# Work task
Tally the lines of the listing that contain the string "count". Give the number and nothing else.

# Provided records
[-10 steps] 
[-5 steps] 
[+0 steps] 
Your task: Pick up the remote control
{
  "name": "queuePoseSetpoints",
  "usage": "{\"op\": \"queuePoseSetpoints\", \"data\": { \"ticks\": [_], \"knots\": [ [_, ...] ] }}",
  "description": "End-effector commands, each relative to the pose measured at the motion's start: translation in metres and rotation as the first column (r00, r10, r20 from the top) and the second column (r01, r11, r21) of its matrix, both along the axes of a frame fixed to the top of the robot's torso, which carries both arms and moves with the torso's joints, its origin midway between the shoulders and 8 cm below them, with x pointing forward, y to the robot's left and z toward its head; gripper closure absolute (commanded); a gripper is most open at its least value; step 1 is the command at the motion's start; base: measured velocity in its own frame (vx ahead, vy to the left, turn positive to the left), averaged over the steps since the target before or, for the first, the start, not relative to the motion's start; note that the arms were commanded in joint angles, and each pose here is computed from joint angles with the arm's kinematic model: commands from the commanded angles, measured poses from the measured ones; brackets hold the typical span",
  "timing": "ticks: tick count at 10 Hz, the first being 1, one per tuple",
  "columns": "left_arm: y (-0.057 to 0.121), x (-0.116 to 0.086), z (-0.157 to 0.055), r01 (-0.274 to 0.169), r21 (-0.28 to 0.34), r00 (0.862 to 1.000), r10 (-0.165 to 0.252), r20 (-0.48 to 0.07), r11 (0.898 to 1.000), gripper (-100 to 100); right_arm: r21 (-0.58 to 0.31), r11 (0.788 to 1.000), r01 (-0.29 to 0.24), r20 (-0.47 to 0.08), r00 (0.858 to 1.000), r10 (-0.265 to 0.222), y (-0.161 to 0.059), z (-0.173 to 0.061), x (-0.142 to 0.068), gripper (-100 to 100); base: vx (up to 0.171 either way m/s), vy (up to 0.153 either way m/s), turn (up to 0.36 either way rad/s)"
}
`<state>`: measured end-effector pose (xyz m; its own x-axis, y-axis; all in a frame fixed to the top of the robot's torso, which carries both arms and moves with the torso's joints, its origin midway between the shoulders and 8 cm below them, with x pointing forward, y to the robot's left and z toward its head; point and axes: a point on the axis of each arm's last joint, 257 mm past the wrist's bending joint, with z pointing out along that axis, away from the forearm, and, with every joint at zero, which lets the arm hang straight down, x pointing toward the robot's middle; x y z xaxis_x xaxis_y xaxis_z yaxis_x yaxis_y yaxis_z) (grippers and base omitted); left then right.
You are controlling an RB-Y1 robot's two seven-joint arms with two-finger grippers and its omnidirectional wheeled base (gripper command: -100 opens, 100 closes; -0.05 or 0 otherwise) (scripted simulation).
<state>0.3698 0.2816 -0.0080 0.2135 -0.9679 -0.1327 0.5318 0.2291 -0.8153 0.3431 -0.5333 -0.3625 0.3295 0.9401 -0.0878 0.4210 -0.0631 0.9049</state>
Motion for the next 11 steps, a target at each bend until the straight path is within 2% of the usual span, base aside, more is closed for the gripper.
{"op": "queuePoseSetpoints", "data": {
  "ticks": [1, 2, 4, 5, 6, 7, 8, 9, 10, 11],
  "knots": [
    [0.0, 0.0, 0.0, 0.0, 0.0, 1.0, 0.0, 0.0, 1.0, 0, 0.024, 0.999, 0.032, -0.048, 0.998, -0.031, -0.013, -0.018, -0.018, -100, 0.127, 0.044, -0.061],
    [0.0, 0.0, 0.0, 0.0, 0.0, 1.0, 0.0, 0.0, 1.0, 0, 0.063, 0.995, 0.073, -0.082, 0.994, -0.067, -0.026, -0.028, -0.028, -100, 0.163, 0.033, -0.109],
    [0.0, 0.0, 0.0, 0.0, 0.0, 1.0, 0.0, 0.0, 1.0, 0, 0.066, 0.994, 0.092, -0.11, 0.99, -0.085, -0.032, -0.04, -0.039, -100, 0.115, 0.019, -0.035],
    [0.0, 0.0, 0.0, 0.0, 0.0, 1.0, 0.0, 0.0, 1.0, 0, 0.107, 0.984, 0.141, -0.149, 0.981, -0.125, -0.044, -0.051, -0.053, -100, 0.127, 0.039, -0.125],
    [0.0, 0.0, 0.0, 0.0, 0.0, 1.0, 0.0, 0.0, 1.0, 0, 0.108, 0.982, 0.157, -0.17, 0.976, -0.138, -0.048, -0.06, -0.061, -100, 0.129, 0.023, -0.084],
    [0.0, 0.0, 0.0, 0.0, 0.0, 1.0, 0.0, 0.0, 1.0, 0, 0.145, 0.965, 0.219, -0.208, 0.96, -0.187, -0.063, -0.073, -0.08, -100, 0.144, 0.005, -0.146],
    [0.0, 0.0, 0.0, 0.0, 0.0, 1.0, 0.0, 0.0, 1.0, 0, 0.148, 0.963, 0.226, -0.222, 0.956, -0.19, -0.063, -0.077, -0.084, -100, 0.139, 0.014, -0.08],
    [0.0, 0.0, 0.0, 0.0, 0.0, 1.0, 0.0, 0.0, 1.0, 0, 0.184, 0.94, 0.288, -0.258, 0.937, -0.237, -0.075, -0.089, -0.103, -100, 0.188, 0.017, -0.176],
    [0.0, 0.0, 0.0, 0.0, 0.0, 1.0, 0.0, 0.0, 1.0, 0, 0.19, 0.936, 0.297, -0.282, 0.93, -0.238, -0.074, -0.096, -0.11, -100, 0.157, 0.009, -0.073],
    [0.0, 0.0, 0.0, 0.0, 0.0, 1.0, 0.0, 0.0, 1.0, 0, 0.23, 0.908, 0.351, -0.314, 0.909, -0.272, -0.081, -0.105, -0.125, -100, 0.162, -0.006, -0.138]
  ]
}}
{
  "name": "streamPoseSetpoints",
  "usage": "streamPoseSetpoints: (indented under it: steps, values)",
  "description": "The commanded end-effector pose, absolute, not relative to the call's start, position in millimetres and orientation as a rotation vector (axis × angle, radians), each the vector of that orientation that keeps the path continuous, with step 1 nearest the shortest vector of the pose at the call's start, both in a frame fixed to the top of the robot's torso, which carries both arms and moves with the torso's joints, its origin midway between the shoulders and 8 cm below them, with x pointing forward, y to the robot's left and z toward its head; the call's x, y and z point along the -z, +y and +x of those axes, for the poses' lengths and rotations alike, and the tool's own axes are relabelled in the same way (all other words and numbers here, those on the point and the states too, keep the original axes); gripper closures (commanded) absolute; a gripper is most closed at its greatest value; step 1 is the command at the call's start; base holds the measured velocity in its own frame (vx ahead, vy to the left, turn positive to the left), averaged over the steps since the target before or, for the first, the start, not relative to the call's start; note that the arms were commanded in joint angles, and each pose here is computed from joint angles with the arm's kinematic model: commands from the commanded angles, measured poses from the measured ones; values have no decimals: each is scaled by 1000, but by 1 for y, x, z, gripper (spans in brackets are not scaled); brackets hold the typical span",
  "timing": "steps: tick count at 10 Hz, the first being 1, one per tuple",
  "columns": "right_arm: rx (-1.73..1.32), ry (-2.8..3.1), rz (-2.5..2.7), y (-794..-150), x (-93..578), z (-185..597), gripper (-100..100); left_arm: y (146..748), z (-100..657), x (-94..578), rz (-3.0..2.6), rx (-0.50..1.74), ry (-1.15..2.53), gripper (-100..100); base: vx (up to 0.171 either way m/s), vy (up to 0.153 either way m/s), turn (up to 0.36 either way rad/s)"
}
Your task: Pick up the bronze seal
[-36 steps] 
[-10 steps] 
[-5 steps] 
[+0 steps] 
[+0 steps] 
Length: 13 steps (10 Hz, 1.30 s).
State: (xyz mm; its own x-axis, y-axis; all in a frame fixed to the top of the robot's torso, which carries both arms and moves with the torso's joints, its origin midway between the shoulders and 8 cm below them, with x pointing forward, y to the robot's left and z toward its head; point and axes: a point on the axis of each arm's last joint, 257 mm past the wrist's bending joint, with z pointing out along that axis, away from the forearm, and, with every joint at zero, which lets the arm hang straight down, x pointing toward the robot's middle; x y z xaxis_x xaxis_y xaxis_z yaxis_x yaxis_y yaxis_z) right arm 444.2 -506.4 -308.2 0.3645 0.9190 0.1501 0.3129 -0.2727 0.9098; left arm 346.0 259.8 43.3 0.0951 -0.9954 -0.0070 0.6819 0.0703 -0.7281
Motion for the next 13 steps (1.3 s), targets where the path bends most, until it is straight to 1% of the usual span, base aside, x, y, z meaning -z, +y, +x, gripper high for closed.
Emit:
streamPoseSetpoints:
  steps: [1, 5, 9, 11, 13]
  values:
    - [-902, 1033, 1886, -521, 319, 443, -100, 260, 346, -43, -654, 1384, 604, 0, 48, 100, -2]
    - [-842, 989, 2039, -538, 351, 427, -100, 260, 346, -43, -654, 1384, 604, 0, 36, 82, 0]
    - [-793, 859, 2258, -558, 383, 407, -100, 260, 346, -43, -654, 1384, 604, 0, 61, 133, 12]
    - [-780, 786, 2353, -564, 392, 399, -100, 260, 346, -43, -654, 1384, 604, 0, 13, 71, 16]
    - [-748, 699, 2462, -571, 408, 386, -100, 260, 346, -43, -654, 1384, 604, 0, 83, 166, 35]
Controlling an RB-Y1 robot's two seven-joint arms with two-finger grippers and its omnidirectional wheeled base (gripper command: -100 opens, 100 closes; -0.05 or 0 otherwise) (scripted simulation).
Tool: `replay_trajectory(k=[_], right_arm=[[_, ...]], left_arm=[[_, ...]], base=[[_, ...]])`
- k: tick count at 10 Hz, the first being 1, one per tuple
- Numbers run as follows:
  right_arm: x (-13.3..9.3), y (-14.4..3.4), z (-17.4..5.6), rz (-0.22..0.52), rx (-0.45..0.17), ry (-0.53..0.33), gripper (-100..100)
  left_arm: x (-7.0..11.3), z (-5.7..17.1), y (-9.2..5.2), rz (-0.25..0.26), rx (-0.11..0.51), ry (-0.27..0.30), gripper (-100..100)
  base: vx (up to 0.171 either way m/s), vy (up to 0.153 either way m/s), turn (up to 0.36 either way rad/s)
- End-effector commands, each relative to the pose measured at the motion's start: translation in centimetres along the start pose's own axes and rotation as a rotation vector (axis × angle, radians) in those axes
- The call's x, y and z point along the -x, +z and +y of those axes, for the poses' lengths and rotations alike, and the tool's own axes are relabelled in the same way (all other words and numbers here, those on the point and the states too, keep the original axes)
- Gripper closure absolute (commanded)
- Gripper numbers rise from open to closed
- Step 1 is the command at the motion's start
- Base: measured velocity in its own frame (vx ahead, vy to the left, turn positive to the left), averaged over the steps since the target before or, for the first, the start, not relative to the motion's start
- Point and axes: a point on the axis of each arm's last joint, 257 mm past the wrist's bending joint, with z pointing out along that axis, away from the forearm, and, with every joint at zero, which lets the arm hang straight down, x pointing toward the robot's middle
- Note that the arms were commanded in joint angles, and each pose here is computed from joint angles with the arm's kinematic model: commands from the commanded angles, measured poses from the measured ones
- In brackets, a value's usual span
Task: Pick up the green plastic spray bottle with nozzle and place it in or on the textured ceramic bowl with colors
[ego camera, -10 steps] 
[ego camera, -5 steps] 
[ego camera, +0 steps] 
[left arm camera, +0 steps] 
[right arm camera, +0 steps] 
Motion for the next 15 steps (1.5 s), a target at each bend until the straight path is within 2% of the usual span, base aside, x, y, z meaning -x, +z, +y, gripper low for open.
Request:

# Answer below
3